Made possible by a grant from the regional government Metro, and a new bill passed by the Oregon Legislature, the outreach came with the recruitment of 10 young locals between 16 and 21 who signed up to be hiking guides. They were trained for three days by Metro to learn about plants, animals and waterways along the trails in the Smith & Bybee Wetlands, Oxbow Regional Park and Scouter’s Mountain.
The young hiking guides earn $700 by leading the two-hour excursions, another way the program uplifts people of color or those that are disadvantaged.
“We had over 60 apply (to be guides) but we didn’t know so many would apply,” Brannon said. “So Metro is excited about us and wants us to apply for another grant” for next summer.
Because many public places, including public swimming pools and other recreational sites were off limits to Blacks historically because of racism, many never learned to swim or learned about the outdoors, Brannon said.
Teaching the young hiking guides are Metro staffers Jazz Bias and Jason Ligons, both African-American and environmental professionals.
“Kudos to Metro staff,” Brannon said. “It’s the first time I’ve worked with a quasi-governmental organization where everyone was BIPOC (Black, Indigenous and People of Color).”
“It’s good exposure (for the kids) to see these careers,” she added.
Both Bias and Ligons hope some follow in their path, she said.
“One of the things Jason and Jazz said was that if one of the kids went on to pursue environmental education as a career, it would make the entire program worthwhile,” Brannon said.
The young guides carry out mindfulness exercises and learn things like how some native plants have medicinal uses, like a salve made from the green part of plantains, she said.
The hiking groups have been small because of Covid, she said, and have mostly been families with kids, but everyone is welcome.

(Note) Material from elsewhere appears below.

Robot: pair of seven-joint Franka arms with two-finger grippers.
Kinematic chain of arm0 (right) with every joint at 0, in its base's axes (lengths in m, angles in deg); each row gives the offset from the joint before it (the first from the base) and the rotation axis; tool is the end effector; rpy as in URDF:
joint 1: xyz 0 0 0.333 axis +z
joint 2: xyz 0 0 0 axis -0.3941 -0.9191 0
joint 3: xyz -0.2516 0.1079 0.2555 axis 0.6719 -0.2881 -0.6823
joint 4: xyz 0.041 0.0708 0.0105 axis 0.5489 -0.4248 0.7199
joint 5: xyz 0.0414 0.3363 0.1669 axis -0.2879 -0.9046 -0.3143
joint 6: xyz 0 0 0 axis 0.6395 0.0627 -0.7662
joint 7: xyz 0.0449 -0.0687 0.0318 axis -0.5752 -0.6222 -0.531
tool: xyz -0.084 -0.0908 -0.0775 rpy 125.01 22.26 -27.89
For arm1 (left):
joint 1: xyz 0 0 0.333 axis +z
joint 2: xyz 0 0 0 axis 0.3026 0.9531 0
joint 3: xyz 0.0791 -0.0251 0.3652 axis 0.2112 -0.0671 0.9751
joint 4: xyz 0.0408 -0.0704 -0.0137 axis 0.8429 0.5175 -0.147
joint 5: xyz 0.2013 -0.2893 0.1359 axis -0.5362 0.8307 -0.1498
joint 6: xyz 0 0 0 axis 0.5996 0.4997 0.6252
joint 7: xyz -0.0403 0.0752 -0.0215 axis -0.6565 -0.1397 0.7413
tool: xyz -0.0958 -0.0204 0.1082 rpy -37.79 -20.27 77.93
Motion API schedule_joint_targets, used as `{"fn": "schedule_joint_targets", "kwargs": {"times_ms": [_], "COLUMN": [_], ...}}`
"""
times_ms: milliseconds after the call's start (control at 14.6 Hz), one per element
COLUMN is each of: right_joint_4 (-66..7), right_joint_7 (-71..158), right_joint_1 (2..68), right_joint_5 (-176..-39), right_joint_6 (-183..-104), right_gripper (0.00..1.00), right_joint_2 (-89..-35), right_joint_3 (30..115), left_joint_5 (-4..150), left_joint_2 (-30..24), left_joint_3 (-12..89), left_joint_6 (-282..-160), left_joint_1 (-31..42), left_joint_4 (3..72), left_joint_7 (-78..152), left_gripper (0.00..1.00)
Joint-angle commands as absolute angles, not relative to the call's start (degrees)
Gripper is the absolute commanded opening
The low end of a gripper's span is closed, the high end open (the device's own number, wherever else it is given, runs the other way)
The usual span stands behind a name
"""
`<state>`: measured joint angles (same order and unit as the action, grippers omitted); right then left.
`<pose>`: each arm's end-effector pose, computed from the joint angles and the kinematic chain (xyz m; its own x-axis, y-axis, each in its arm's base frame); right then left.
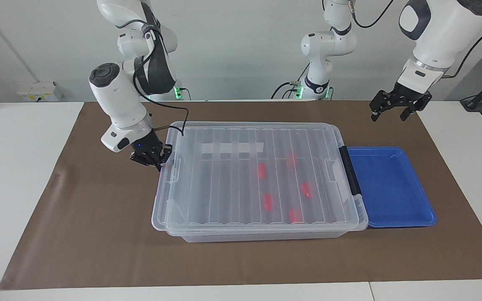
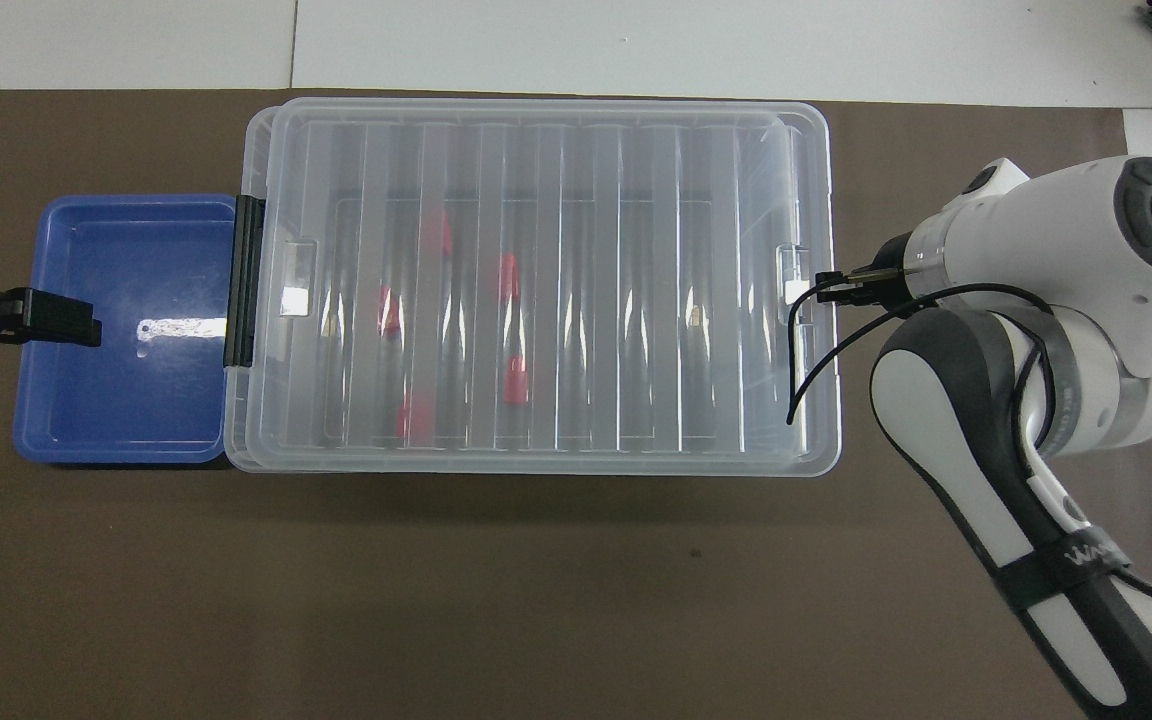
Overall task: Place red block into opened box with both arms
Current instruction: 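Push the clear lid back over the box opening with the right gripper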
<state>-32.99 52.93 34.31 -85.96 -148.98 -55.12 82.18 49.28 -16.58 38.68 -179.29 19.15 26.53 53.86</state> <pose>0.6018 0.1074 0.4805 0.9906 0.0509 0.1268 0.0688 -0.9877 -0.1405 0.5245 -0.0167 0.6235 0.9983 -0.0454 0.0368 -0.0462 -0.9987 0.0220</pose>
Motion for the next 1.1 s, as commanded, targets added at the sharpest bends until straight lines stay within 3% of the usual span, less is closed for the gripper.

The benefits of being out in nature are myriad, Brannon said.
“The hikes are so they can build positive memories out in nature, and also includes mindfulness and stress release to include meditation and the stress of racial trauma,” she said. “We talk about safe spaces and how nature clears your mind. They get exercise and get away from cell phones,” even though some kids “freaked out” with no cell service at Oxbow Park.
Another move that will help ensure the safety of Black community members and other people of color is the recent passage of Oregon Senate Bill 289, environmental equity legislation that carries penalties for people who do hate crimes in nature, she said.
“It falls in nicely in line with trying to get Black folks in nature that hasn’t always been welcoming,” Brannon said.
While all the hikes currently are accessible by car, Brannon would like to see transportation made available to area parks in the future.
“Eventually we’d like to get a shuttle bus, and we’ve got another grant in the works (from Portland General Electric) for an EV (electric vehicle),” she said.
The grant application is for $80,000 and Brannon said she is not super optimistic because of the high price tag, but she’ll keep trying.
“We want to make sure these hikes are accessible,” she said.
Thanks to Metro’s support, Brannon said the program will not only continue next year, but will be expanded and will likely include other groups with similar missions, such as the People of Color Outdoors Meetup group, founded in 2017 by Pam Slaughter, who testified in favor of the Senate bill, Brannon said.
“I hope next time I can partner with her,” Brannon said. “She’s already doing this and that will make it even better for the kids.
In a publication by the Portland Audubon Society, Slaughter explained the reason many Black people are not as acquainted with the natural world as they should be.
“Black people and other people of color sometimes experience verbal abuse, threatening behavior, and even physical attacks while enjoying the outdoors,” she wrote. “As a result, going outdoors to enjoy nature can feel like a potentially dangerous thing to do.”
But spending time in nature can lead to healthier, happier communities, she wrote. “It’s more important for people of color to connect with nature. It’s critical.”